By beta (market sensitivity over 5 years), AstroNova, Inc.
(ALOT) is the lower-risk stock at 0. 52β versus Carnival Corporation & plc's 2. 27β — meaning CCL is approximately 336% more volatile than ALOT relative to the S&P 500. On balance sheet safety, AstroNova, Inc. (ALOT) carries a lower debt/equity ratio of 64% versus 2% for Carnival Corporation & plc — giving it more financial flexibility in a downturn.
05Which is growing faster — ALOT or CCL?
By revenue growth (latest reported year), Carnival Corporation & plc (CCL) is pulling ahead at 6.

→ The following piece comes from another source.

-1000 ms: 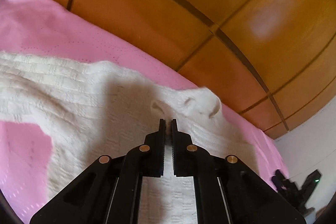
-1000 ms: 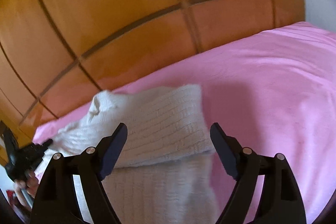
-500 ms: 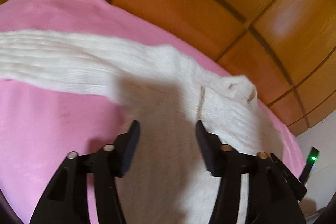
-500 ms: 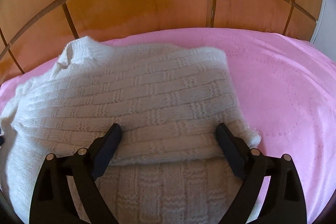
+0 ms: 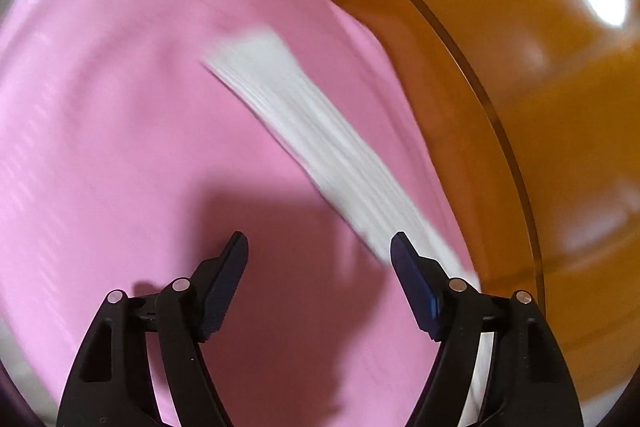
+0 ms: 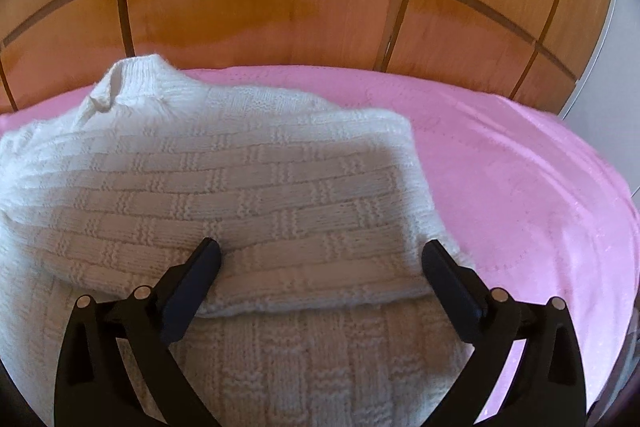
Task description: Fold small clothes
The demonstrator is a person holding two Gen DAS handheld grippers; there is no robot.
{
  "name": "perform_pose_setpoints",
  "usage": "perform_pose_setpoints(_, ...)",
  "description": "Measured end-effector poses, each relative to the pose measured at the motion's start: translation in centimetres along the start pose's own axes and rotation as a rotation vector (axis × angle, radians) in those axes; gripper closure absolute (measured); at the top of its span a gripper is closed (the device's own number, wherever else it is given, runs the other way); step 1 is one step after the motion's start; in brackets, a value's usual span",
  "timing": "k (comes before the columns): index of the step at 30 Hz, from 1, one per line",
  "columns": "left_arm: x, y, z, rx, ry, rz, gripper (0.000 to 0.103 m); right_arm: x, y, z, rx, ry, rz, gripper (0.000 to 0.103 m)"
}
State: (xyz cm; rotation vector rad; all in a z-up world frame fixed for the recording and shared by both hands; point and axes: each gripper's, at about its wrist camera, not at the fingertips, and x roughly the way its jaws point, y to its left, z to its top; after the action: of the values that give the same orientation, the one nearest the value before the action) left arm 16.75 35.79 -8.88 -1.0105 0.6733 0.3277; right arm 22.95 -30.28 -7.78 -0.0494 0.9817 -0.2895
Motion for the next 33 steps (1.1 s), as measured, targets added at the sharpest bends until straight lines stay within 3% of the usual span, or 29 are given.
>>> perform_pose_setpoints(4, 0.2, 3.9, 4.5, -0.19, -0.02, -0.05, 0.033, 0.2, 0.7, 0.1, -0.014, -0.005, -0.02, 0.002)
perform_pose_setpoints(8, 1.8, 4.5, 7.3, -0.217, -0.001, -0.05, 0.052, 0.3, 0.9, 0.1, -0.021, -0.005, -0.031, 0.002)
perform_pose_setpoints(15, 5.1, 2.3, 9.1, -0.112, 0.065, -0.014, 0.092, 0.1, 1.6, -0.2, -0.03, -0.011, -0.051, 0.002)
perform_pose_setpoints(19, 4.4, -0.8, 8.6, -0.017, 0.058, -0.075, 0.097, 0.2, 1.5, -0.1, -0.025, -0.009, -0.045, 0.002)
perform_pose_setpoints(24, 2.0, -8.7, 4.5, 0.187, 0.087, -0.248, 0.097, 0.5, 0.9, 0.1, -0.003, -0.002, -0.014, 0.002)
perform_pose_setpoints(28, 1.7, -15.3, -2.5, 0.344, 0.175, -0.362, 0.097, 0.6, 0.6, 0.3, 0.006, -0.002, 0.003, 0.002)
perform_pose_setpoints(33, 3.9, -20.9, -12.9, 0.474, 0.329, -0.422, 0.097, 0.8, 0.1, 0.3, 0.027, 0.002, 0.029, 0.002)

4% versus 2. 2% for AstroNova, Inc. (ALOT). On earnings-per-share growth, the picture is similar: Carnival Corporation & plc grew EPS 40. 3% year-over-year, compared to -406. 3% for AstroNova, Inc.. Over a 3-year CAGR, CCL leads at 29. 8% annualised revenue growth. Higher growth typically commands a higher valuation multiple — check whether the premium P/E or P/S is justified by the growth rate using the PEG ratio.
06Which has better profit margins — ALOT or CCL?
Carnival Corporation & plc (CCL) is the more profitable company, earning 10.
4% net margin versus -9. 6% for AstroNova, Inc. — meaning it keeps 10. 4% of every revenue dollar as bottom-line profit. Operating margin tells a similar story: CCL leads at 16. 8% versus -5. 7% for ALOT. At the gross margin level — before operating expenses — ALOT leads at 34. 9%, reflecting greater pricing power or product mix advantage. Stronger margins indicate durable pricing power, lower cost of revenue, or higher mix of software/services. They are one of the clearest signs of business quality.
07Is ALOT or CCL more undervalued right now?
On forward earnings alone, Carnival Corporation & plc (CCL) trades at 12.
2x forward P/E versus 22. 0x for AstroNova, Inc. — 9. 7x cheaper on a one-year earnings basis.
08Which pays a better dividend — ALOT or CCL?
None of the stocks in this comparison currently pay a material dividend.
All are effectively zero-yield and should be held for capital appreciation rather than income.
09Is ALOT or CCL better for a retirement portfolio?
For long-horizon retirement investors, AstroNova, Inc.
(ALOT) is the stronger choice — it scores higher on the combination of lower volatility, dividend reliability, and long-term compounding (low volatility (β 0. 52)). Carnival Corporation & plc (CCL) carries a higher beta of 2. 27 — meaning larger drawdowns in market downturns, which matters significantly when you cannot wait years for a recovery. Both have compounded well over 10 years (ALOT: +2. 3%, CCL: -31. 1%), confirming both are viable long-term holds — but the lower-volatility option typically results in less emotional selling during corrections. Retirement portfolios generally favour predictability over maximum returns. Consult a financial advisor before making allocation decisions.
10What are the main differences between ALOT and CCL?
These companies operate in different sectors (ALOT (Technology) and CCL (Consumer Cyclical)), which means they face different economic cycles, regulatory environments, and macro sensitivities — making direct comparison nuanced.
In terms of investment character: ALOT is a small-cap quality compounder stock; CCL is a mid-cap deep-value stock. These fundamental differences mean investors should not choose between them on a single metric — the "better stock" depends entirely on which of these characteristics aligns with your investment strategy.